> [The problem]: Copy the material below verbatim from the line with "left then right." to the line with "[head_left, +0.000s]", both lines included, omitting pictures and every line outside that range.

> [Task inputs]:

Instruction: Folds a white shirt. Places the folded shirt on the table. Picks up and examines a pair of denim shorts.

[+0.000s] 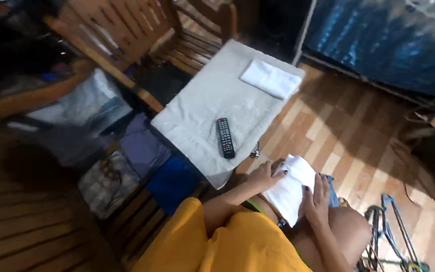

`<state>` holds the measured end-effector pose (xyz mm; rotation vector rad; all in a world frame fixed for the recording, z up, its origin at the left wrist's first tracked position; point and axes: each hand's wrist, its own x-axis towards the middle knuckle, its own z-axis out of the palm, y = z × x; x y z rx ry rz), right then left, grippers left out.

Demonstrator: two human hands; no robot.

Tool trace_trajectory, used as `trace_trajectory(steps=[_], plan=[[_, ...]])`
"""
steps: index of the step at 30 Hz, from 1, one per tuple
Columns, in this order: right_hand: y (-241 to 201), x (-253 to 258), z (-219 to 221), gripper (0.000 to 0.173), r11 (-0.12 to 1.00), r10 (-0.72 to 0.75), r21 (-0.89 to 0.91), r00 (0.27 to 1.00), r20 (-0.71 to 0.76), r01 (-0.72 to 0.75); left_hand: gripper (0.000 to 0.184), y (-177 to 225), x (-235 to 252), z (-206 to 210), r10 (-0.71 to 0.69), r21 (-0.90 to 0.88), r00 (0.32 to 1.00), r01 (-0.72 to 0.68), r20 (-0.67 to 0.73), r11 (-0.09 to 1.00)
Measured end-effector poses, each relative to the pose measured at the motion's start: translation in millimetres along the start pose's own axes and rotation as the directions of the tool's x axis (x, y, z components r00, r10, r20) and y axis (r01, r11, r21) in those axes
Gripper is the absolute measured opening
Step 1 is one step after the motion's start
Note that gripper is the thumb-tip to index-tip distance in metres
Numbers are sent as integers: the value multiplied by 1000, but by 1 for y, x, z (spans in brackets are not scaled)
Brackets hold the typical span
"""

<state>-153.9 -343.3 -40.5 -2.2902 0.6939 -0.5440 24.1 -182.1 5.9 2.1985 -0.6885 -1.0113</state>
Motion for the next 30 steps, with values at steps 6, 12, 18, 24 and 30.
trace_trajectory(steps=[6,12,18,24,30], plan=[[-33,-8,-12,73,999,28,42,998,54,-31,81,28,1,-17,-24,-94,985,41,169,995],[-28,-12,-3,75,987,59,155,998,-30,-54,62,42,6,-7,174,-281,982,-147,72,948],[-47,-21,-41,79,895,241,370,968,73,-251,43,76,-53,-122,395,-209,913,-408,-104,889],[-12,-41,-42,72,893,307,338,951,21,-296,46,44,-89,-298,185,429,867,37,-463,902],[-40,-34,-36,66,978,191,77,981,19,-192,45,-100,-9,-300,-15,485,779,406,-627,775]])
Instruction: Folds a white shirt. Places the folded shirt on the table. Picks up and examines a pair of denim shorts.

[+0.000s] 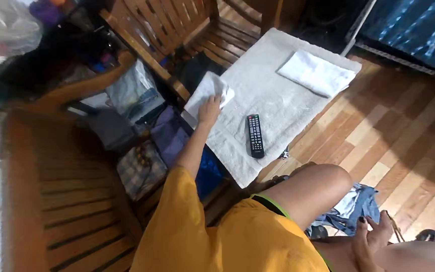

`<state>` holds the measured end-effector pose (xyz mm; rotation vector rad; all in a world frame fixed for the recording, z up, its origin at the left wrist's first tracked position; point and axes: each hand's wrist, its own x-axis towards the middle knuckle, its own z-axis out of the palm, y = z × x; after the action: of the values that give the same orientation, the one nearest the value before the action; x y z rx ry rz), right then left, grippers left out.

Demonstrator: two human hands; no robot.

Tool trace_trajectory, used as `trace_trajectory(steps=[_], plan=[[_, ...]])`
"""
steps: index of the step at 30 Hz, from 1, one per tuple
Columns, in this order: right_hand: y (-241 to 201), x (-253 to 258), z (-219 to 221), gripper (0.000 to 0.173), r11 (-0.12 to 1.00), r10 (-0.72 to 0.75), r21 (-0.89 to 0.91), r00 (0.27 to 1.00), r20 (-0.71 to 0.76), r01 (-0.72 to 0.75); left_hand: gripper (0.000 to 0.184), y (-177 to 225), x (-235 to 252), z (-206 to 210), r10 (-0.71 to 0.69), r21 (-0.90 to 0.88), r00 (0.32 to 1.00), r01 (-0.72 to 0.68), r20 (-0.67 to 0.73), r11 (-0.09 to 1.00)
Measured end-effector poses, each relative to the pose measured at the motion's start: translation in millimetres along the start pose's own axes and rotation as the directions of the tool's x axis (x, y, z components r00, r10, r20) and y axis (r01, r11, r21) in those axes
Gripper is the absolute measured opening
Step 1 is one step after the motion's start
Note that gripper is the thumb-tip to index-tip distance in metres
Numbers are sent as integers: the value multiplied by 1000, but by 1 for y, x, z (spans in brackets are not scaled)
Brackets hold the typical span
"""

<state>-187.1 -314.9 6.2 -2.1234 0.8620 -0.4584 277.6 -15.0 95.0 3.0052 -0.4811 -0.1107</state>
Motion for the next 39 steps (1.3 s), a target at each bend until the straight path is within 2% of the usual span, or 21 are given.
trace_trajectory(steps=[2,4,6,10,13,15,18,20,23,25,28,30,32,34,36,39], plan=[[5,2,4,66,999,18,-34,1000,13,-17,48,-16,5,48,-27,9,998,27,53,1000],[20,2,7,65,998,17,-59,1000,16,-16,56,-15,6,65,-56,25,998,56,26,998],[32,2,9,64,995,7,-99,1000,23,-4,62,-13,8,65,-59,78,998,56,35,995],[44,1,13,61,986,36,-165,997,69,-25,61,-13,9,45,6,118,1000,-8,18,993],[52,7,18,59,973,115,-218,978,172,-76,62,-18,1,50,7,151,997,-19,80,988],[56,15,28,55,937,279,-298,903,325,-182,62,-18,-1,54,-22,166,989,-3,145,986],[81,17,58,58,881,460,-402,654,601,-251,61,-8,-6,47,21,152,991,-41,129,987],[102,12,82,58,866,497,-437,509,703,-242,64,9,-18,36,127,95,989,-134,79,986],[115,11,105,57,847,532,-464,403,745,-260,64,40,-51,29,343,-18,939,-344,-32,939],[119,18,111,56,826,562,-472,392,728,-309,59,72,-88,31,457,-129,884,-467,-102,875],[154,25,129,57,770,629,-414,463,625,-486,56,113,-142,63,623,-261,769,-636,-144,726],[181,32,139,56,749,648,-333,528,548,-573,58,139,-175,96,721,-339,690,-696,-69,634],[200,47,136,55,724,665,-235,567,485,-648,64,166,-199,132,778,-305,628,-736,29,605],[212,62,127,55,641,725,-73,572,383,-764,67,180,-210,158,784,-218,620,-765,4,606],[220,75,114,56,537,805,52,529,269,-842,66,180,-199,164,800,-231,598,-786,-50,573],[224,91,70,67,455,876,-9,445,185,-891,70,171,-189,168,814,-234,578,-801,-60,551]])
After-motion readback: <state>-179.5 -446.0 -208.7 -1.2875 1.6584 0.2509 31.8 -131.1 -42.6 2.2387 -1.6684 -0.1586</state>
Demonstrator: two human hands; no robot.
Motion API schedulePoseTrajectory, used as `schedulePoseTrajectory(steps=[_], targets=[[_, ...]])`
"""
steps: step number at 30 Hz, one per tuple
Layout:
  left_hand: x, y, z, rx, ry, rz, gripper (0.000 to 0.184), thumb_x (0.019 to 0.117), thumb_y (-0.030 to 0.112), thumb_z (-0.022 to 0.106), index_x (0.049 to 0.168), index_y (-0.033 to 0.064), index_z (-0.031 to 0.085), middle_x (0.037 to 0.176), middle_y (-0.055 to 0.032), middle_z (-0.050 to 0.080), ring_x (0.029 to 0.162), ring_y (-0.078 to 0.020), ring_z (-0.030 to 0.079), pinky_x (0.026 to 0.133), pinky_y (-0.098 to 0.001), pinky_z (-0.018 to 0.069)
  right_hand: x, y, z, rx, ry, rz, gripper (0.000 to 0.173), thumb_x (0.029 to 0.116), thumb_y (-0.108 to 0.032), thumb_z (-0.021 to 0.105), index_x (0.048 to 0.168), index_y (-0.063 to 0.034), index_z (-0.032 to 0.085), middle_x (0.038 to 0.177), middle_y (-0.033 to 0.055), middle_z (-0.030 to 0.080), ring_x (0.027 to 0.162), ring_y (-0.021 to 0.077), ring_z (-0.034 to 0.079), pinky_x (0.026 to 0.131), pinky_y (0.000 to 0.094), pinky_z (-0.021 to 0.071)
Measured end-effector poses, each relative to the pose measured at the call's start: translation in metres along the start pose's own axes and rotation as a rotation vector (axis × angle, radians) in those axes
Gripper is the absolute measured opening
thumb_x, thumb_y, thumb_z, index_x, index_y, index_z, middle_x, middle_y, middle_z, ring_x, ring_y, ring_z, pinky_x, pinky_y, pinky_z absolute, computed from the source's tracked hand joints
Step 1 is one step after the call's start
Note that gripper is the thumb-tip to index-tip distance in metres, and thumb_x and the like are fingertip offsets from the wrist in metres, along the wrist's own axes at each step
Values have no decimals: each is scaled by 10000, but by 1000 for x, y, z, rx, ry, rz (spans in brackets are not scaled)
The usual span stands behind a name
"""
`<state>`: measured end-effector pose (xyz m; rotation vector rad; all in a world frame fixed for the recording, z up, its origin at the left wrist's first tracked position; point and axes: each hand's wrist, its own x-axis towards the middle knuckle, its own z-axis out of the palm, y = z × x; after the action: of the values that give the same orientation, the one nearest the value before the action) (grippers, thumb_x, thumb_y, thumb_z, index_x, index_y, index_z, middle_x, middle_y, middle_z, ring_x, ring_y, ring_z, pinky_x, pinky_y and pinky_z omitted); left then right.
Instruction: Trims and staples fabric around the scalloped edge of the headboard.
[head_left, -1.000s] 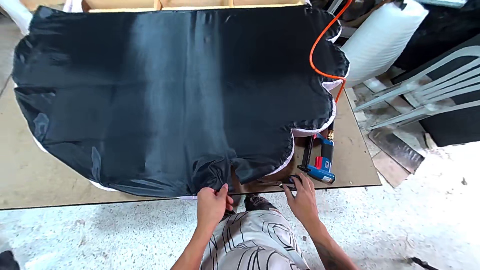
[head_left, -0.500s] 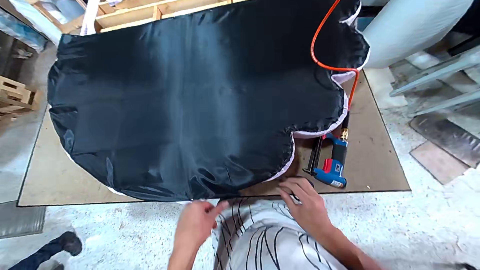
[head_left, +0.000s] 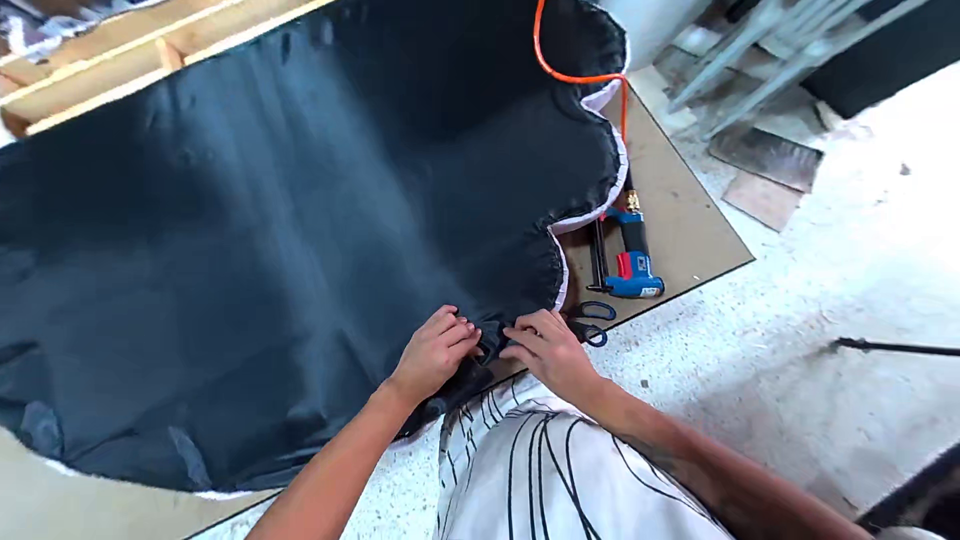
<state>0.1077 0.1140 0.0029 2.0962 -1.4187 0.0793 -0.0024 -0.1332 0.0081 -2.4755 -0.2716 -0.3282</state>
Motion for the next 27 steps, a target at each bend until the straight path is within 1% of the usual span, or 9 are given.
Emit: schedulePoseTrajectory(steps=[4,9,12,14,16,18,21,24,27], targets=[[3,-9,-1,-37,46,54,112,978,122,668,976,88,774,982,-45,737,1048,-190,704,1114,-436,491,-2,-1,10,143,124,13,121,981,-224,690,952,-163,791,1004,-27,697,1026,131,639,929,358,527],[9,-15,-14,-34,31,119,117,994,138,649,975,86,752,897,-44,694,966,-213,686,956,-382,568,0,-9,11,-2,176,13,161,1018,-240,644,961,-105,710,1093,38,691,1140,193,643,1001,397,537],[13,-16,-19,-29,-16,165,141,1001,86,605,1029,57,741,912,-67,691,975,-236,684,992,-406,557,1,-11,9,-105,177,-97,141,1027,-171,630,944,-63,667,1097,88,716,1132,241,673,1024,407,544],[17,-15,-23,15,-71,160,218,1006,69,582,1175,42,717,974,-89,698,1007,-254,674,982,-396,554,2,-11,6,-150,165,-160,104,1019,-64,587,995,-39,684,1036,94,728,1046,243,693,992,395,553],[23,-16,-28,58,-149,154,320,1000,49,570,1303,53,676,1049,-96,702,1066,-263,666,1023,-398,536,5,-13,1,-192,117,-168,204,1010,-12,554,1159,-54,687,999,84,716,995,237,682,983,399,542],[26,-19,-33,53,-189,205,272,983,29,569,1210,60,715,1073,-94,689,1110,-263,648,1098,-414,488,7,-16,-2,-231,79,-162,323,1002,-8,561,1295,-70,682,946,86,682,952,252,653,972,418,528],[28,-26,-35,31,-194,317,226,994,32,568,1155,46,726,1102,-86,695,1145,-242,653,1173,-452,425,7,-19,0,-283,113,-162,253,978,-14,579,1166,-58,742,870,87,625,887,265,614,925,437,512],[26,-31,-29,-18,-237,324,211,1006,74,570,1143,49,727,1288,-89,672,1319,-246,576,1230,-487,347,1,-20,8,-312,172,-128,208,975,-35,593,1098,-78,754,863,79,633,885,257,626,913,440,521],[29,-22,-21,-104,-218,159,313,990,318,588,1167,102,728,1273,-16,685,1281,-163,596,1224,-458,358,-1,-16,19,-309,246,-98,145,984,-90,626,1052,-95,754,858,68,630,877,242,625,900,427,526]])
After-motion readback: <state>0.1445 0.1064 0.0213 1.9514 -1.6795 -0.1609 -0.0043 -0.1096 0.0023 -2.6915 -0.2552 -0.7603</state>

> [Reply]:
`<state>`: measured end-effector pose (xyz m; rotation vector rad; all in a world frame fixed for the recording, z up, its origin at the left wrist's first tracked position; point and axes: each hand's wrist, its own x-axis towards the middle knuckle, its own z-axis out of the palm, y = z × x; after the action: of the values that give the same orientation, the one nearest the value before the action) (grippers, thumb_x, thumb_y, thumb_z, index_x, index_y, index_z, middle_x, middle_y, middle_z, ring_x, ring_y, ring_z, pinky_x, pinky_y and pinky_z omitted); left then right.
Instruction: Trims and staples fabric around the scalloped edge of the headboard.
[head_left, -1.000s] 
[head_left, -0.500s] 
[head_left, +0.000s] 

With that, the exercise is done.